TEMPO.CO, Jakarta - Fraksi Partai Persatuan Pembangunan (PPP) DPR RI menyatakan tak setuju jika omnibus law RUU Cipta Lapangan Kerja menghapus Pasal 4 Undang-undang Jaminan Halal tentang keharusan semua produk yang beredar di Indonesia wajib bersertifikat halal.
"Fraksi PPP menyatakan keberatan kalau pasal 4 UU JH ini dihapus karena mayoritas penduduk Indonesia beragama Islam," ujar Sekretaris Fraksi PPP DPR RI, Achmad Baidowi lewat keterangan tertulis pada Selasa, 21 Januari 2020.
Baidowi mengatakan, fraksinya sepakat dengan ide pemerintah untuk mempercepat investasi dan mendorong pertumbuhan ekonomi lewat omnibus law. Tetapi ia meminta jangan sampai mengabaikan fakta-fakta yang menjadi kewajiban bagi umat Islam.
"Maka dari itu, perlu pengaturan yang sesuai antara percepatan ekonomi dengan norma-norma yang menjadi keyakinan makhluk beragama," ujar Wakil Sekretaris Jenderal PPP ini.
Draf RUU Cipta Lapangan Kerja ini sudah dirampungkan oleh pemerintah dalam hal ini Kementerian Koordinator Bidang Perekonomian RI. UU Nomor 33 tahun 2014 tentang Jaminan Produk Halal termasuk yang dibahas dalam Omnibus Law. Beberapa pasal di dalamnya, terdampak dalam pembahasan penyusunan RUU tersebut.
Namun, draf terbaru belum diserahkan kepada DPR RI. Pernyataan keberatan PPP ini masih berdasarkan drat yang beredar pada November 2019.
Kepala Pusat Registrasi dan Sertifikasi Halal Badan Penyelenggara Jaminan Produk Halal (BPJPH) Mastuki mengaku lembaga ini ikut terlibat dalam pembahasan RUU Cipta Lapangan Kerja. Mastuki mengaku ada banyak pasal dalam UU 33/2014 yang dibahas dan akan mengalami penyesuaian. Beberapa pasal dimaksud antara lain; Pasal 1, 7, 10, 13, 14, 22, 27-33, 42, 44, 48, 55, 56, dan 58.
“Pasal 4 tentang kewajiban sertifikasi halal bagi produk, tidak jadi pembahasan,” ujar Matsuki lewat keterangan tertulis pada Selasa, 21 Januari 2020.

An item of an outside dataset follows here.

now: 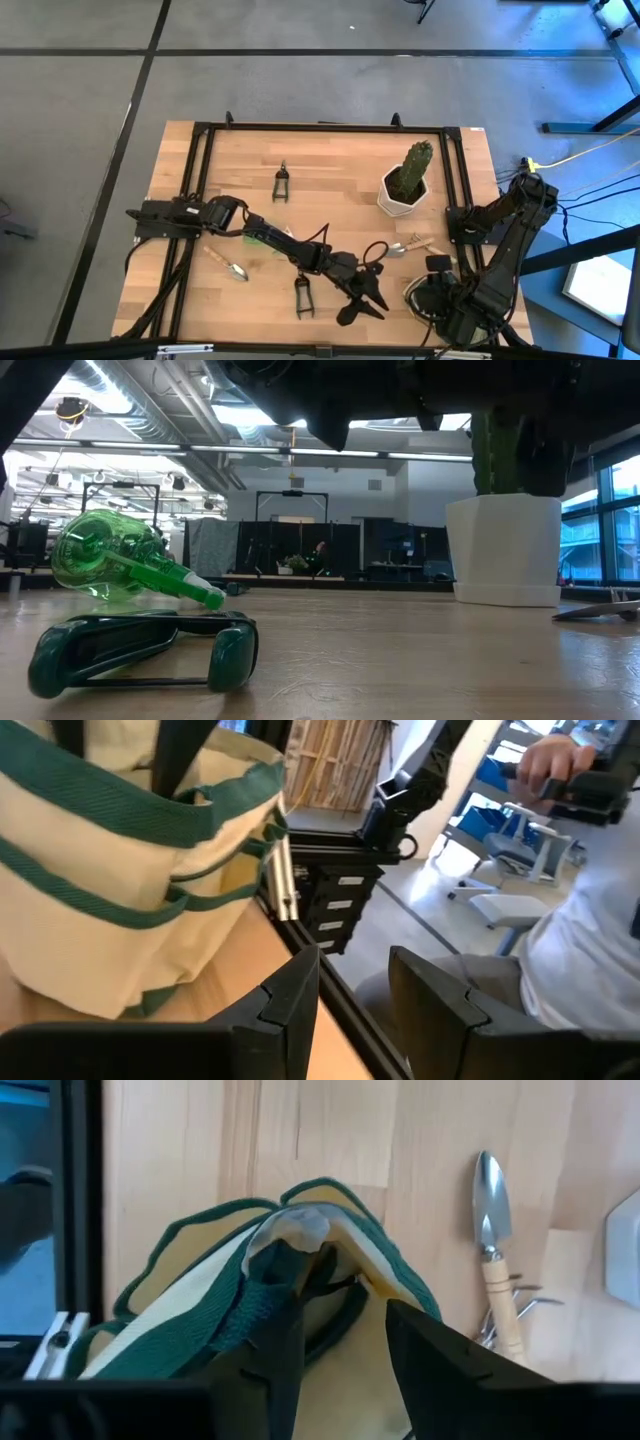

Menurut Mastuki, dalam serangkaian pembahasan yang telah dilakukan, omnibus Law dalam konteks jaminan produk halal ditekankan pada empat hal. Pertama, penyederhanaan proses sertifikasi halal. Kedua, pembebasan biaya bagi usaha mikro dan kecil (UMK) saat akan mengurus sertifikasi halal.
Ketiga, mengoptimalkan peran dan fungsi LPH, auditor halal, dan penyelia halal untuk mendukung pelaksanaan sertifikasi halal. Keempat, sanksi administratif dan sanksi pidana. “Arahnya bagaimana mendorong pelaku usaha untuk melakukan sertifikasi halal. Jadi pendekatan yang dikedepankan adalah persuasif dan edukatif," ujar Matsuki.